- WHAT YOU HAVE TO DO -
Take the line containing "left gripper left" and every line after it to the end of the data, and write them out exactly as they appear.
---- LISTED ENTRIES
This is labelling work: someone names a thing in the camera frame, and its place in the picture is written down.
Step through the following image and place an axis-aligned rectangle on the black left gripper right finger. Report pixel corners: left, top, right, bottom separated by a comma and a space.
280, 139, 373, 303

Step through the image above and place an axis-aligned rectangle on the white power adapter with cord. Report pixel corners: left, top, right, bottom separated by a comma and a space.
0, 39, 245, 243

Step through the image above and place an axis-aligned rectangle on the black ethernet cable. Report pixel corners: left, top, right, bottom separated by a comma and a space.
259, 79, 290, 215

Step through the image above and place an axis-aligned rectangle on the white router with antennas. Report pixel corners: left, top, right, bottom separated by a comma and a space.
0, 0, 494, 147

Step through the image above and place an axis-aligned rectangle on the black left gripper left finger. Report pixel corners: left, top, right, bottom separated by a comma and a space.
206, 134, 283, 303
--------
- TASK RESULT -
Step through the image above and place an axis-aligned rectangle on the black left gripper left finger. Report pixel corners: left, top, right, bottom separated by a comma and a space.
206, 134, 283, 303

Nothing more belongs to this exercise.